Comme dans de nombreux films de Farhadi, les rebondissements sont nombreux, tout d’abord l’homme qui lui a prêté cet argent est son ex beau-père, qui lui reproche son manque de parole et son inconséquence.
Par ailleurs, il y a ce sac trouvé par la femme qu’il aime, un sac contenant de l’or qui lui permettrait d’éponger une partie de sa dette. Rahim cependant a quelques hésitations, peut-être des remords de provoquer un drame pour celle a perdu son sac. Et il a l’idée de déclarer la découverte du sac en s’attribuant le geste, ce qui fait de lui une sorte de héros contemporain…
Cette décision va déclencher l’étonnement, voire l’admiration de certains et c’est l’engrenage des mensonges et des manipulations qui se succèdent…

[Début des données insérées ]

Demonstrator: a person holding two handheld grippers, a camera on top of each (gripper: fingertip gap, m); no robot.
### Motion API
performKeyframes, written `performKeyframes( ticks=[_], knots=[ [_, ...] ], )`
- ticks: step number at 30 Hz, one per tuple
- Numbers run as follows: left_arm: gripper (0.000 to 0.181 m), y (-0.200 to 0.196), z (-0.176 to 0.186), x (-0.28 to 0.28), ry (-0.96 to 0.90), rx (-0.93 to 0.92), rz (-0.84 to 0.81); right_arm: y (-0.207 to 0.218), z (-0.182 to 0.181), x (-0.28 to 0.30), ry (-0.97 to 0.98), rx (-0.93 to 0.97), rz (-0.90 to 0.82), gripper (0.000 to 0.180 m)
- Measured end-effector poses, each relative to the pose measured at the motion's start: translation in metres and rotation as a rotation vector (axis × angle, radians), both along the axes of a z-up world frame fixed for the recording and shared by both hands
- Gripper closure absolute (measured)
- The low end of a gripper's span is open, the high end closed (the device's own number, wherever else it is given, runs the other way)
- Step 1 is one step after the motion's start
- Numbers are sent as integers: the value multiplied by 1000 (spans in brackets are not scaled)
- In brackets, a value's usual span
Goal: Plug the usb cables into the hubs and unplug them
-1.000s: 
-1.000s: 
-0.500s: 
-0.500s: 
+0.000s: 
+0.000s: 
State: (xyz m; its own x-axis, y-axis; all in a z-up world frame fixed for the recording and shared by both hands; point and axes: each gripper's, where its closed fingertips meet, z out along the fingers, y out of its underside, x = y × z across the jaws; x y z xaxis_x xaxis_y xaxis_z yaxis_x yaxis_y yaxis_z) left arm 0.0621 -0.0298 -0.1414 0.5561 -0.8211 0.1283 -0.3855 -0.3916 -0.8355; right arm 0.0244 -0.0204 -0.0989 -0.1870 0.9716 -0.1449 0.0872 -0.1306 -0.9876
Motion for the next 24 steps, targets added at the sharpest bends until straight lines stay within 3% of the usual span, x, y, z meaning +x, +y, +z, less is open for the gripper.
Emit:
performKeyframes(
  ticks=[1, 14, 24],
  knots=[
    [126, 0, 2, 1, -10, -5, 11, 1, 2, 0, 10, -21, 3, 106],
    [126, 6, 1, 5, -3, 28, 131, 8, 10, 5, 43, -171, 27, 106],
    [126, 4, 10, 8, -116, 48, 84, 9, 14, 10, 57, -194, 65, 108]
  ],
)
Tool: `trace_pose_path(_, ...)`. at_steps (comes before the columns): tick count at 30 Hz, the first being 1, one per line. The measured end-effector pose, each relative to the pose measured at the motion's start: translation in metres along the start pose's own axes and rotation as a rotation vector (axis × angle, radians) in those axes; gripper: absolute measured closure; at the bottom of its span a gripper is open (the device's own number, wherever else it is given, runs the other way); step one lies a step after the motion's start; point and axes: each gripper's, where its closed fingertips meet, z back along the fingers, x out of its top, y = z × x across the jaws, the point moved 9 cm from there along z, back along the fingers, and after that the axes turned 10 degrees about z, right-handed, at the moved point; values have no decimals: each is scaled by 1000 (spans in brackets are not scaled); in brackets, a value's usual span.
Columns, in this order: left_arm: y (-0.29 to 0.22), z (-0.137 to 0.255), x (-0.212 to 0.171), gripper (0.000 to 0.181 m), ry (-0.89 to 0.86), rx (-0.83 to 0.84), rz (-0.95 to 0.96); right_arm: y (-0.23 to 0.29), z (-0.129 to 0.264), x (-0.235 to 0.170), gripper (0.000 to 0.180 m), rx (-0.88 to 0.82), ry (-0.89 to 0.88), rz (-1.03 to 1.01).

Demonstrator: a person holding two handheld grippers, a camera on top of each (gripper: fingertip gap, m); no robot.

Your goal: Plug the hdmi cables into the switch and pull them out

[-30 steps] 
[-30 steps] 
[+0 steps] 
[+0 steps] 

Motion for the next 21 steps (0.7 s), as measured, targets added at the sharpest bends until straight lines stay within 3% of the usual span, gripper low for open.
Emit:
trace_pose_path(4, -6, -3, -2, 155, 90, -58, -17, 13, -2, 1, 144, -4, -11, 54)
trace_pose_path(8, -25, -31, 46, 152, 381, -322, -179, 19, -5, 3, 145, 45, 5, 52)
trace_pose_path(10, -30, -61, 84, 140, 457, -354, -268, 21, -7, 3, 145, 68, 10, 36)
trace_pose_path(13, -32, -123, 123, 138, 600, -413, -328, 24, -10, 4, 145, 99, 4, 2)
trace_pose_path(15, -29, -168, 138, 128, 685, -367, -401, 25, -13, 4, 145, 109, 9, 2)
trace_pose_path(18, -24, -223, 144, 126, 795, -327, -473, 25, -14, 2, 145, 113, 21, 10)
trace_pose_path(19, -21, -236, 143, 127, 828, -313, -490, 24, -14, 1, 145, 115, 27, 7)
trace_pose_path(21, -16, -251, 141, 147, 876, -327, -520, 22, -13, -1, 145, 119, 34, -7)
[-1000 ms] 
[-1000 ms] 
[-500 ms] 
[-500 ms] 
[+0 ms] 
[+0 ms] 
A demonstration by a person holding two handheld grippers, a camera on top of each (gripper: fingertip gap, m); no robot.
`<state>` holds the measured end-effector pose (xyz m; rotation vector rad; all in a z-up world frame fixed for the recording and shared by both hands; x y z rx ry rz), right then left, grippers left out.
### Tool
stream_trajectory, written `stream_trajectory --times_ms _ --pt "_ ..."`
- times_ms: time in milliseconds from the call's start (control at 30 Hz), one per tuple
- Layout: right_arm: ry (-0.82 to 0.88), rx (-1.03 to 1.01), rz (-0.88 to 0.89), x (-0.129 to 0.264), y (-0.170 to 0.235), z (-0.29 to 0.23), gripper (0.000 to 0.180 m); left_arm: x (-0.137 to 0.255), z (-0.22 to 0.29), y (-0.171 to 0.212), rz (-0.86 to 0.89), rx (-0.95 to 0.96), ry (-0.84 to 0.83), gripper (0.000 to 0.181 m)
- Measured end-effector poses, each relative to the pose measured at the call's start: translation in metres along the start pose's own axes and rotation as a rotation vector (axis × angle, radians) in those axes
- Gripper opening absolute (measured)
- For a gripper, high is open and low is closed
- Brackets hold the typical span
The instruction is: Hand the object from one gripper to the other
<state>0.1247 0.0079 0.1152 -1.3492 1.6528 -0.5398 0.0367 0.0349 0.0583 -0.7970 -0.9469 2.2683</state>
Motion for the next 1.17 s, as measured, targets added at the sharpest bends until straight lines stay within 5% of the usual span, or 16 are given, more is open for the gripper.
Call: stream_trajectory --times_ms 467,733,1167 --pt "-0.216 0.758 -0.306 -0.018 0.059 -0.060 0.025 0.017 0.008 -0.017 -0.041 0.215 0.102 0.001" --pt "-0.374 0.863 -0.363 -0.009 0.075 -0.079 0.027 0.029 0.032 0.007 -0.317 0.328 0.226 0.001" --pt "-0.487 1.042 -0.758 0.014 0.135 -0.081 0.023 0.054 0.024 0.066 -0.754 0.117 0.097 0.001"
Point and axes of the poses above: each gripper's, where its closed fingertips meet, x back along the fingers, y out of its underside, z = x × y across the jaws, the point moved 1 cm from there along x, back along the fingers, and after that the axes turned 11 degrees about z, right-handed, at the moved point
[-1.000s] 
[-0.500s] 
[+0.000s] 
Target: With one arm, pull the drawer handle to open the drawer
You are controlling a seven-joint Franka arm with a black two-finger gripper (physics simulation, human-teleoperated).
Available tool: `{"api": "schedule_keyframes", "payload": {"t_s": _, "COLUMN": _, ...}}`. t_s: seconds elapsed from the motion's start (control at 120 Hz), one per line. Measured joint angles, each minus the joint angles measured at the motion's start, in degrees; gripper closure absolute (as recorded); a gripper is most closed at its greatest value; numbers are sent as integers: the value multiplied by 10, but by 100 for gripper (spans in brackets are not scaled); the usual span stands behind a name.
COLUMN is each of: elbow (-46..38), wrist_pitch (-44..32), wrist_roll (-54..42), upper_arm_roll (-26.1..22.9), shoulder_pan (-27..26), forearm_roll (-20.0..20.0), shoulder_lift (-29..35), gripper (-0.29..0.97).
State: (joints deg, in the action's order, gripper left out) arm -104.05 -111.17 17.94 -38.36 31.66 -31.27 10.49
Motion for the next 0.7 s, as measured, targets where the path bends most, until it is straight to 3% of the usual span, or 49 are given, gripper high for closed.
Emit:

L’ambiguïté de Brahim est troublante, car il s’embarque dans une procédure dont on a du mal à imaginer qu’il en soit conscient. Se greffent là-dessus le rôle des réseaux sociaux qui encensent et mettent les personnes sur un piédestal pour les détruire ensuite. Le personnage du fils adolescent, qui est bègue, est certainement le plus touchant dans la confiance qu’il voue à son père, il est limpide en comparaison de Rahim qui paraît le plus souvent noyé dans ses contradictions. Le film, s’il n’a pas la puissance critique de la Séparation ou du Client, aborde cependant les problèmes de la société iranienne, son système carcéral et la peine de mort, et peut-être ce qui est le plus important l’univers familial.
Un Héros de Asghar Farhadi est en salles le 15 décembre.